Cell fractionation and immunoblot analysis

For extraction of protein for immunobloting of LC3, p62, β-actin, LAMP2a, Hsc70, CathepsinB and D, the neurons were harvested, washed twice with ice-cold PBS, and lysed with RIPA lysis buffer (50 mM Tris, pH 7.4, 150 mM NaCl, 0.1% SDS, 1% NP-40, 2 mM EDTA, 1 mM DTT, 1 mM PMSF, 200 µM Na3VO4, 50 mM NaF and protease inhibitors (Roche)) on ice for 20 min, and centrifuged at 15,600 × g for 15 minutes. For extraction of protein for immunobloting of HNE and ubiquitin-modified proteins, the method was adopted from Choo and Zhang (2009). Neurons were lysed in 2% SDS lysis buffer (50 mM Tris-HCl, pH 7.6, 1.0% Triton X-100, 2% SDS, 10 µg/ml aprotinin, 5 mM NaF, 1 mM DTT, 1 mM PMSF, 1 mM Na3VO4, and protease inhibitors (Roche)), boiled at 100°C for 10 minutes, and then centrifuged at 20,000 × g for 15 minutes. The protein concentration of the supernatant was determined using a BCA protein assay kit (Thermo Fisher Scientific). Samples were heated to 70°C in NuPAGE LDS sample buffer (Invitrogen) and loaded onto NuPAGE Bis-Tris gels (Invitrogen) for protein separation. Following electrophoresis, proteins were transferred from the gel to a nitrocellulose sheet by electrophoresis and the sheet was stained with Ponceau S solution (Sigma) to briefly assess the efficiency of transfer.
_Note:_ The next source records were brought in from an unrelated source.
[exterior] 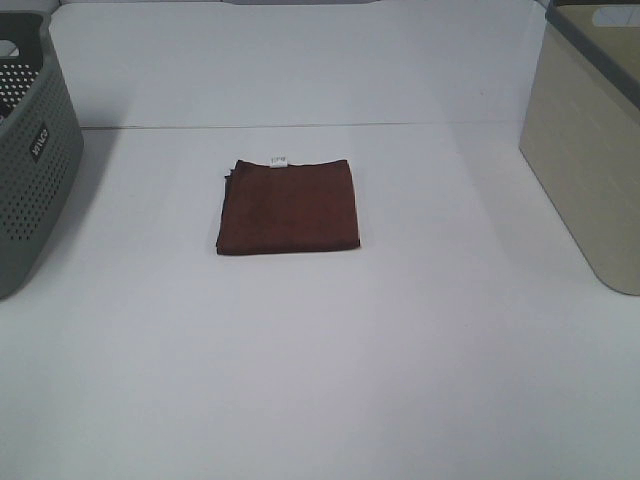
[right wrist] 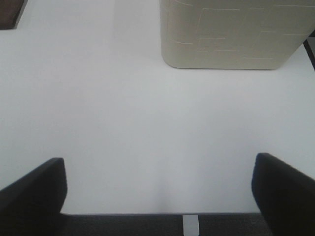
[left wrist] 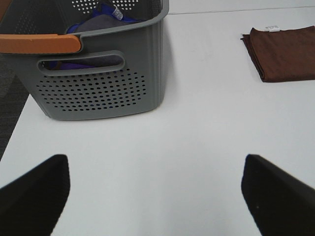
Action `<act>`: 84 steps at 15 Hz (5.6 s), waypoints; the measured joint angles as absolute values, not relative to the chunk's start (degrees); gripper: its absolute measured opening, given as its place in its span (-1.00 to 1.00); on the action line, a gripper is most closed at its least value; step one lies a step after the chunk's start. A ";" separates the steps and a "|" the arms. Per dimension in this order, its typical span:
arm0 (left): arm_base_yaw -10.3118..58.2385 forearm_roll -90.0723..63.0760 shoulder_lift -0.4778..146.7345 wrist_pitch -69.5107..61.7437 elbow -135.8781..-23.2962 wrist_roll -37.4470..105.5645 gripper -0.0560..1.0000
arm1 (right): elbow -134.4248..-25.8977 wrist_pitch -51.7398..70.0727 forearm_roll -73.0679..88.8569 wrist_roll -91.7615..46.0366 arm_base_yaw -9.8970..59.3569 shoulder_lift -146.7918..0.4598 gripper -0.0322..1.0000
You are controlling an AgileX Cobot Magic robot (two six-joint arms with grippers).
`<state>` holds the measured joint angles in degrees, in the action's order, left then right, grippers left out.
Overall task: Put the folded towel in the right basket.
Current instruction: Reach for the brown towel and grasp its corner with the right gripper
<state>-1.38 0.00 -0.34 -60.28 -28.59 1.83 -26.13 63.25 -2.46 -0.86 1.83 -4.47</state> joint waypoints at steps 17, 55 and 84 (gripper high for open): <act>-1.38 0.00 -0.34 -60.28 -28.59 1.83 0.77 | -26.13 63.25 -2.46 -0.86 1.83 -4.47 0.96; -1.38 0.00 -0.34 -60.28 -28.59 1.83 0.77 | -30.42 57.18 -2.52 0.29 1.83 -13.87 0.95; -1.38 0.00 -0.34 -60.28 -28.59 1.83 0.77 | -80.44 51.45 38.79 -22.98 14.78 -114.48 0.86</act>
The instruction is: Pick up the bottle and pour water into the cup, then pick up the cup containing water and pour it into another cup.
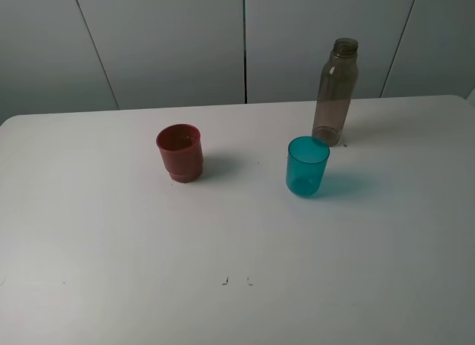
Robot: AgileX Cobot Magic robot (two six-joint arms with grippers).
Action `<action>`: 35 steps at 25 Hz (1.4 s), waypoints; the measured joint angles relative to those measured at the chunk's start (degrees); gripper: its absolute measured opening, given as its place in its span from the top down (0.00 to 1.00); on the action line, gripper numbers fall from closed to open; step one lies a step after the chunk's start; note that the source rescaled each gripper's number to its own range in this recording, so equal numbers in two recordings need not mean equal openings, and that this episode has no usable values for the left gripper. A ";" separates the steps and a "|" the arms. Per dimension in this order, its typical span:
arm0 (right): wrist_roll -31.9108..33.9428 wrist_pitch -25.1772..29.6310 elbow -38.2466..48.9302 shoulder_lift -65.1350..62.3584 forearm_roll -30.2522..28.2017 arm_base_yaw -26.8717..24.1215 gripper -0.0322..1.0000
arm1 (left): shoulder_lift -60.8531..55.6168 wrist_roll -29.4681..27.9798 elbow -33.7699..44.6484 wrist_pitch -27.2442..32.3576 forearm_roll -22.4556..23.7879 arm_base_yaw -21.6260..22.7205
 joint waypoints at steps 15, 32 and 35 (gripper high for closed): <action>-0.50 0.00 0.00 -0.04 -0.23 -20.22 0.00 | 0.00 0.00 0.00 0.00 0.00 0.00; -4.70 0.00 0.00 -0.04 3.10 -20.22 0.00 | 0.00 0.00 0.00 0.00 0.00 0.00; -4.70 0.00 0.00 -0.04 3.10 -20.22 0.00 | 0.00 0.00 0.00 0.00 0.00 0.00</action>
Then the sheet was washed with deionized-water and incubated overnight at 4°C with a primary antibody which included: anti-actin (Sigma, Saint Louis, MO; A2066), anti-HNE (Alpha Diagnostic International, San Antonio, TX; HNE13-M), anti-LC3b (Novus Biologicals, Littleton, CO; NB100-2220), anti-SQSTM1 / p62 (Abcam, Cambridge, MA; ab56416), anti-LAMP2a (Abcam; ab18528), anti-Hsp70/Hsc70 (Novus Biologicals; NB120-2788), anti- mono- and polyubiquitinylated conjugated antibody (Enzo Life Sciences, Farmingdale, NY; BML-PW8810), anti- K48-linked and K63-linked polyubiquitin antibodies (EMD Millipore, Billerica, NY; 05-1307, 05-1308), anti-cathepsin D (Cell Signaling Technology, Danvers, MA; #2284), anti-cathepsin B (Abcam; ab58802). The sheet was then incubated in the presence of HRP-conjugated secondary antibodies (Cell Signaling Technology) and the immunolabeled proteins were visualized using an enhanced chemiluminescence kit (Thermo Fisher Scientific). Analysis of immunolabeled band intensity was performed using Image J software (NIH) and values were normalized to the intensity of the actin band or Ponceau S stained bands in the same protein sample.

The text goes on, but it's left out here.